On the steep streets of Mount Washington, what was supposed to be a sleek set of new hillside homes has instead become more like an abandoned movie set. Neighbors along Ganymede Drive and Primavera Avenue say two clusters of half-built structures, with exposed rebar and bare concrete, have sat frozen since the pandemic. In their telling, the quiet streets now double as a backdrop for late-night filming, drinking and occasional drug use, with the unfinished frames serving as a daily reminder of a promised rebuild that never quite arrived.
As reported by ABC7, property owner Naji Garabet told 7 On Your Side that a bank pulled financing when the pandemic hit, and that his building permits later expired. Garabet said he has since lined up new funding and brought in advisers, and told the station that roughly $3 million of his own money is tied up in the hillside project. He said he hopes crews can be back on-site and working within weeks.
City enforcement has limited tools
According to the Los Angeles Department of Building and Safety, the city can respond to complaints, issue Orders to Comply and step in with abatement work like fencing and cleanups when properties create safety or nuisance problems. Those powers are aimed at clearing immediate hazards and enforcing the building code, not at forcing a private owner to finish a stalled construction job. Permit histories and enforcement records can be checked through the department's online building files.
Who owns the lots?
Public records show that developer-linked limited liability companies control several Primavera Avenue parcels. City planning documents for 3620 East Primavera list "Primavera 5, LLC" and Mario Tarzia as applicant and owner, according to CEQAnet. Nearby properties are held by other LLCs, per county records and parcel reports in databases such as PropertyShark. Neighbors and city-watchers say that patchwork ownership, combined with expired permits, helps explain why the sites have neither sold nor been demolished.
Neighbors want stronger rules
Residents told ABC7 that the exposed concrete shells attract people who show up to film, throw small parties and leave behind trash and drug paraphernalia. They argue the city should require developers to prove that their financing is solid before they are allowed to start digging into Mount Washington's hillsides, so projects do not stall mid-build. The CD1 council office told ABC7 there is currently no city code that lets Building and Safety force an owner to complete construction, which leaves residents largely dependent on basic nuisance and safety enforcement.

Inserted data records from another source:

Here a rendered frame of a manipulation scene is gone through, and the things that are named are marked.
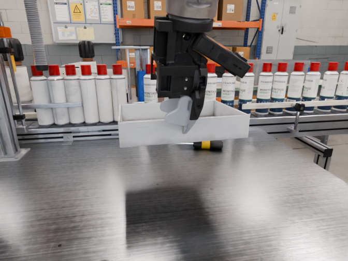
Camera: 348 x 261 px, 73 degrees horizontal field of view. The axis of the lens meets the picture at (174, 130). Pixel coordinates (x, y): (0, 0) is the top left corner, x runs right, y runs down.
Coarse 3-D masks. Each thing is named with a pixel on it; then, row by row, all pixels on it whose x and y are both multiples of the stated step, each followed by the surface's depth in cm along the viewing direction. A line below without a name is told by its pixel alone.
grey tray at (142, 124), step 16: (128, 112) 64; (144, 112) 65; (160, 112) 66; (208, 112) 68; (224, 112) 61; (240, 112) 53; (128, 128) 45; (144, 128) 46; (160, 128) 46; (176, 128) 47; (192, 128) 48; (208, 128) 48; (224, 128) 49; (240, 128) 50; (128, 144) 46; (144, 144) 47
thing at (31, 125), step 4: (20, 124) 84; (28, 124) 84; (32, 124) 84; (36, 124) 84; (68, 124) 84; (72, 124) 84; (76, 124) 84; (80, 124) 84; (84, 124) 84; (88, 124) 84; (92, 124) 84; (96, 124) 84; (100, 124) 84; (104, 124) 84; (108, 124) 84; (112, 124) 85; (116, 124) 85; (28, 128) 80; (32, 128) 80; (36, 128) 81
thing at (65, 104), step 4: (24, 104) 78; (28, 104) 78; (32, 104) 78; (36, 104) 78; (40, 104) 78; (44, 104) 79; (48, 104) 79; (52, 104) 79; (56, 104) 79; (60, 104) 79; (64, 104) 80; (68, 104) 80; (72, 104) 80; (76, 104) 80; (80, 104) 80; (16, 108) 78; (24, 108) 78; (28, 108) 78; (32, 108) 78
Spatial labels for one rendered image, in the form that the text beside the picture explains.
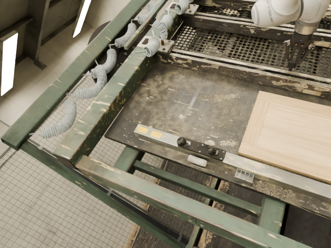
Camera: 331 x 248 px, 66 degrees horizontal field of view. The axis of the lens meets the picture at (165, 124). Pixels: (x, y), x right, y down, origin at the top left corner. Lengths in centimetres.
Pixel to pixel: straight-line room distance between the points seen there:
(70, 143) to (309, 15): 108
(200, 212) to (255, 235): 19
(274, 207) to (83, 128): 85
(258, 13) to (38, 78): 608
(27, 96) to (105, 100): 524
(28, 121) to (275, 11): 132
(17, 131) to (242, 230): 122
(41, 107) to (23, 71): 521
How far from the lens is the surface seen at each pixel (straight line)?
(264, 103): 129
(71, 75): 174
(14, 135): 159
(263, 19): 107
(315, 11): 117
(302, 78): 139
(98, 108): 125
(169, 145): 112
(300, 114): 129
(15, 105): 631
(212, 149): 95
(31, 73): 683
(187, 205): 98
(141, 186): 103
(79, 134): 119
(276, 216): 109
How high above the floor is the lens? 180
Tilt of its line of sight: 11 degrees down
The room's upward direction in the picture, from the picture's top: 54 degrees counter-clockwise
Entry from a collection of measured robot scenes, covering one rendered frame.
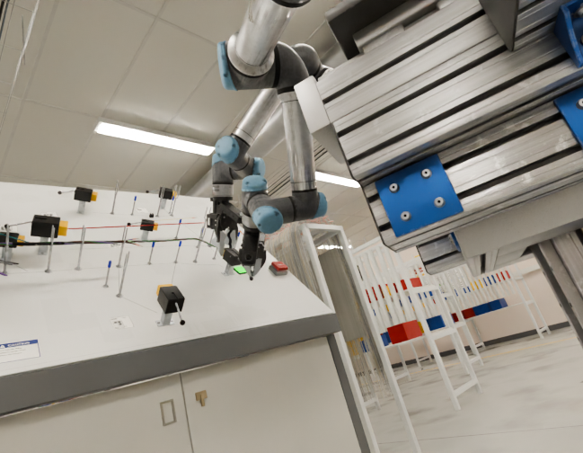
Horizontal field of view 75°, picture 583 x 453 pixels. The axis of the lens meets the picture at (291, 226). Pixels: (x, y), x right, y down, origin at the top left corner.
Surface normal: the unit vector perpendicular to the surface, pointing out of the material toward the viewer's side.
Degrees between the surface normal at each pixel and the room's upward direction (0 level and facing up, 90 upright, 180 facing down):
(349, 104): 90
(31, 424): 90
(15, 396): 90
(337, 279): 90
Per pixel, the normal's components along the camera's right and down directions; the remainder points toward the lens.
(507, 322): -0.71, -0.05
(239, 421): 0.61, -0.43
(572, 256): -0.44, -0.19
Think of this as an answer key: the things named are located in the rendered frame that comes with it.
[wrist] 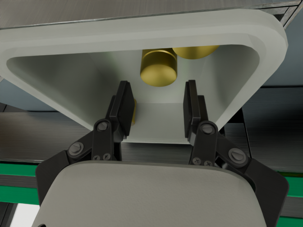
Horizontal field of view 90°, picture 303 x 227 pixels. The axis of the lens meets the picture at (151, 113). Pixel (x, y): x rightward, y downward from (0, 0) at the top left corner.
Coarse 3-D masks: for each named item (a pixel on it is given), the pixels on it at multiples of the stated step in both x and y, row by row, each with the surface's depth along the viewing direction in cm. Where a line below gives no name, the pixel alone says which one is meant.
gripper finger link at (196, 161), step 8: (200, 128) 10; (208, 128) 10; (216, 128) 9; (200, 136) 9; (208, 136) 9; (216, 136) 9; (200, 144) 9; (208, 144) 9; (216, 144) 9; (192, 152) 9; (200, 152) 8; (208, 152) 8; (192, 160) 8; (200, 160) 8; (208, 160) 8
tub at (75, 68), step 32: (0, 32) 8; (32, 32) 7; (64, 32) 7; (96, 32) 7; (128, 32) 7; (160, 32) 7; (192, 32) 6; (224, 32) 6; (256, 32) 6; (0, 64) 9; (32, 64) 11; (64, 64) 14; (96, 64) 19; (128, 64) 19; (192, 64) 18; (224, 64) 13; (256, 64) 8; (64, 96) 15; (96, 96) 20; (160, 96) 26; (224, 96) 13; (160, 128) 27
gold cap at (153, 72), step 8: (168, 48) 13; (144, 56) 14; (152, 56) 13; (160, 56) 12; (168, 56) 13; (176, 56) 14; (144, 64) 13; (152, 64) 12; (160, 64) 12; (168, 64) 12; (176, 64) 13; (144, 72) 13; (152, 72) 13; (160, 72) 13; (168, 72) 13; (176, 72) 13; (144, 80) 14; (152, 80) 14; (160, 80) 14; (168, 80) 14
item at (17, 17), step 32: (0, 0) 9; (32, 0) 9; (64, 0) 9; (96, 0) 8; (128, 0) 8; (160, 0) 7; (192, 0) 7; (224, 0) 7; (256, 0) 7; (288, 0) 6
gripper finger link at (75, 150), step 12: (120, 84) 12; (120, 96) 11; (132, 96) 14; (108, 108) 12; (120, 108) 11; (132, 108) 14; (120, 120) 11; (120, 132) 11; (72, 144) 10; (84, 144) 10; (72, 156) 10
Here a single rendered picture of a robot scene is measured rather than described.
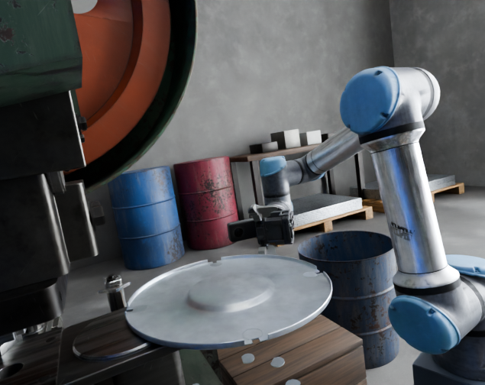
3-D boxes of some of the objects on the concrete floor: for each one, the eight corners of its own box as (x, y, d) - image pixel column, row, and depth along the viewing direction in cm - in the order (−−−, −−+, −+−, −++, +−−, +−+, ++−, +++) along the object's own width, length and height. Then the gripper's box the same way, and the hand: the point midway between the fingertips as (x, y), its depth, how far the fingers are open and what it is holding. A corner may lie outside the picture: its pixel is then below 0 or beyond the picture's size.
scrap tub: (356, 310, 187) (347, 225, 180) (426, 346, 149) (418, 241, 142) (292, 338, 169) (279, 246, 163) (354, 388, 132) (340, 270, 125)
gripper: (289, 179, 87) (281, 193, 68) (299, 253, 90) (293, 286, 71) (256, 183, 89) (239, 198, 70) (266, 255, 92) (253, 288, 73)
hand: (253, 244), depth 71 cm, fingers open, 14 cm apart

For now, neighbors say they plan to keep pressing their elected officials, tracking permits and filing complaints in the hope that the skeletal structures finally become finished homes. The standoff is a mix of private financing problems, expired permits and limited public-safety powers that city officials say can only go so far. Upcoming planning filings or inspections will likely determine whether anything changes. We will monitor planning filings and Building and Safety updates for developments that could reopen the sites.